Размышления российских офицеров относительно османского способа ведения войны также демонстрируют противоречивость и амбивалентность ориенталистского дискурса. в то время как для некоторых авторов своеобразная османская манера воевать была поводом подчеркнуть превосходство запада над востоком, другие ставили под сомнение применимость принципов «регулярной» войны к «турецким кампаниям». участие российских офицеров в европейских войнах XVIII и XIX столетий служило катализатором обеих этих тенденций. С одной стороны, столкновения с Пруссией Фридриха великого или с революционной и наполеоновской Францией способствовали усвоению российскими офицерами европейских принципов военного искусства. С другой стороны, сильные националистические чувства, возникшие у царских офицеров в ходе войн с Францией, способствовали появлению у них интереса к военной истории России в целом и к истории «турецких кампаний» в частности.

Вот почему можно говорить о принципиальной противоречивости репрезентации русско-турецких войн в описаниях царских офицеров. Осознание необходимости применять принципы европейского военного искусства к особенностям османского способа ведения войны уравновешивало их представление о военном превосходстве запада над востоком. Их смущение по поводу определенных практик собственной армии смягчало их осуждение османских воинов за отрубание голов, скальпирование и прочее уродование раненых и убитых российских солдат. их опыт знакомства с экзотической природой и населением европейской Турции уравновешивал трудности, связанные с вредным климатом, опасными болезнями и трудностью обеспечения армии. И тем не менее при всей присущей им амбивалентности, российские описания «турецких кампаний» представляли собой важнейшую площадку конструирования образа «восточной войны» как символической противоположности войны европейской в конце XVIII и первой половине XIX столетия. В той степени, в какой они способствовали утверждению этой дихотомии, «турецкие кампании» составляли важнейший аспект культурной вестернизации послепетровского российского офицерства и российского образованного общества в целом. Одновременно репрезентации османского способа ведения войны, их поведения в бою и характера театра военных действий представляют собой существенный аспект российского «открытия востока».

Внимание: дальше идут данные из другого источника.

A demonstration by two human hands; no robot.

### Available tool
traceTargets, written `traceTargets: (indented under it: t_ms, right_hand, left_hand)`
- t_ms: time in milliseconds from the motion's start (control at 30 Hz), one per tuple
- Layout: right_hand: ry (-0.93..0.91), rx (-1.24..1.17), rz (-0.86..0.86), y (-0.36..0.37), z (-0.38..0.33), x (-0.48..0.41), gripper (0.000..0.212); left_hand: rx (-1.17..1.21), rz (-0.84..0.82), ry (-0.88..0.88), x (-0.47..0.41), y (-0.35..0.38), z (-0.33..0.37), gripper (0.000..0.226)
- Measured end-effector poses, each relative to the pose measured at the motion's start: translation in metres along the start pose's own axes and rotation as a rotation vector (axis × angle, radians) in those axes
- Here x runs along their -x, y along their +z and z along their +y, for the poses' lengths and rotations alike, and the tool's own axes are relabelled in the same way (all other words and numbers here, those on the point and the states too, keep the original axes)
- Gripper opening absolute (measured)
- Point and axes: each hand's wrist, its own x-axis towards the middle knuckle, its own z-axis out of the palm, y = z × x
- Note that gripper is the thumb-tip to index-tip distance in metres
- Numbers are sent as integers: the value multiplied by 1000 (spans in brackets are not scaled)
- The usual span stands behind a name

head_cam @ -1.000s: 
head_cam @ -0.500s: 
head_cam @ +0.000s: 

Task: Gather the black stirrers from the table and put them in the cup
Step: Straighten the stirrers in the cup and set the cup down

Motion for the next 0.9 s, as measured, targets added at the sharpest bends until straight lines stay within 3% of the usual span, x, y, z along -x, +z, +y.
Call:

Российские описания «турецких кампаний» являются и важной стороной ориентализма в смысле стиля мышления, определяемого символической оппозицией между востоком и западом, которая позволяла российским офицерам артикулировать свою собственную идентичность. Стремление найти ответ на трудности этих кампаний побудило царских офицеров, в особенности А.Н. Пушкина и И.П. Липранди, разработать ряд альтернативных принципов, применение которых, как они полагали, способствовало бы наилучшим результатам в войнах с османами. Однако это слабо очерченная совокупность знаний никогда не стала определять действия российской армии в ее позднейших столкновениях с османскими войсками в той степени, в какой в более поздний период академический ориентализм стал оказывать влияние на практики имперского правления на Кавказе или в Средней Азии. Ко второй половине XiX столетия реформы султанов способствовали сокращению различий между османской и европейскими армиями, что сделало наблюдения Липранди и Пушкина менее актуальными. знание османского способа ведения войны оказалось также малоприменимо в ходе российского завоевания других частей Азии.

В отличие от османской политической системы, служившей главным примером теории «восточного деспотизма», османская военная организация оказалась в конечном счете слишком самобытна, чтобы восприниматься европейцами и россиянами в качестве прототипа прочих азиатских армий. По этой причине столкновение России с Османской империей в XVIII и первой половине XIX столетия не оказало определяющего влияния на формирование военного подраздела академического ориентализма, который способствовал российскому империостроительству в Азии. Хотя позднеимперская Россия располагала многими офицерами-знатоками восточных языков, эти военные ориенталисты специализировались на северокавказских горцах и среднеазиатских кочевниках, чей способ ведения войны имел не много общего с позднеосманским.